### [Task prompt]
Your response must be made up of each line in the data below that contains the string "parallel".

### [Task data]

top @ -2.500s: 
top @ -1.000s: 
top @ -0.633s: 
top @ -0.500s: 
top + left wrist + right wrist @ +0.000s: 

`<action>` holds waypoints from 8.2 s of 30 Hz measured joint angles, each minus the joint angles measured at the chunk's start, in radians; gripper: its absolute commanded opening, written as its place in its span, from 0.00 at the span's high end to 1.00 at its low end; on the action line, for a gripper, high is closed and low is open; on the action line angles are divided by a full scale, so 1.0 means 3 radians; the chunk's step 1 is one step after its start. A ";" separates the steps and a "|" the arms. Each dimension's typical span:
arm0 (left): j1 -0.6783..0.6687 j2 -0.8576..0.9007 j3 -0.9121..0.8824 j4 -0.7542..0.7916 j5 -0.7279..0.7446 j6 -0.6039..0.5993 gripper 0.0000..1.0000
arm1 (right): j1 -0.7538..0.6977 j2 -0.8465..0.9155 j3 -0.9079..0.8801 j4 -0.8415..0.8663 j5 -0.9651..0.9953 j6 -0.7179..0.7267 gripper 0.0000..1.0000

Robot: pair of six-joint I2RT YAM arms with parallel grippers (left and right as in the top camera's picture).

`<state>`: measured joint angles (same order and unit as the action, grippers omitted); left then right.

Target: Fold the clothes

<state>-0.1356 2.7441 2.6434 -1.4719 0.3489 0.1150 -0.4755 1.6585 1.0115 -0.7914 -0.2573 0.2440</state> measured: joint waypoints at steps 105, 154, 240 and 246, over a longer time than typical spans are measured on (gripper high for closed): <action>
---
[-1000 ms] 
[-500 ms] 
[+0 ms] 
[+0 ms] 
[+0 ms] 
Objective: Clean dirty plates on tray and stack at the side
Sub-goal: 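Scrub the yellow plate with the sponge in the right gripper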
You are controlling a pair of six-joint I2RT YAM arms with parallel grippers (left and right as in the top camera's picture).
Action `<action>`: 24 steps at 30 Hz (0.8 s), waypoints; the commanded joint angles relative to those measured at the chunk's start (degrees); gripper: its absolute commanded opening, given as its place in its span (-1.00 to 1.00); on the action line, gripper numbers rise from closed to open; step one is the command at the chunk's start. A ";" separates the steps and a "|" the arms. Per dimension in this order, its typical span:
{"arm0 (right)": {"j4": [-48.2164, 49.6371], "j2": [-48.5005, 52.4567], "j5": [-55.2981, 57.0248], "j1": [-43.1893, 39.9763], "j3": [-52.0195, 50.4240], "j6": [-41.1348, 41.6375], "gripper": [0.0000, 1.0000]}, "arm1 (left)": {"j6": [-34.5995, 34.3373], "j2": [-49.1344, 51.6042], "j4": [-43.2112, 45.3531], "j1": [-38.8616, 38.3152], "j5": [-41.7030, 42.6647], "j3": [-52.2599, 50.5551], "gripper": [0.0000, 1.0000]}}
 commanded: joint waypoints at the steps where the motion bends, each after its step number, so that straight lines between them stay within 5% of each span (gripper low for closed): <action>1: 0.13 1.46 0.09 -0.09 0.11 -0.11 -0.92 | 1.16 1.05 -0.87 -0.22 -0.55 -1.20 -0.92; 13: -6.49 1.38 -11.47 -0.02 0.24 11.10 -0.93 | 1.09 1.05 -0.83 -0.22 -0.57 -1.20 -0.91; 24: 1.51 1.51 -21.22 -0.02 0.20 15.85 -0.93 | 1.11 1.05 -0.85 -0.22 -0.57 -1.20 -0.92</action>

### [Written response]
Robot: pair of six-joint I2RT YAM arms with parallel grippers (left and right as in the top camera's picture).
You are controlling a pair of six-joint I2RT YAM arms with parallel grippers (left and right as in the top camera's picture).

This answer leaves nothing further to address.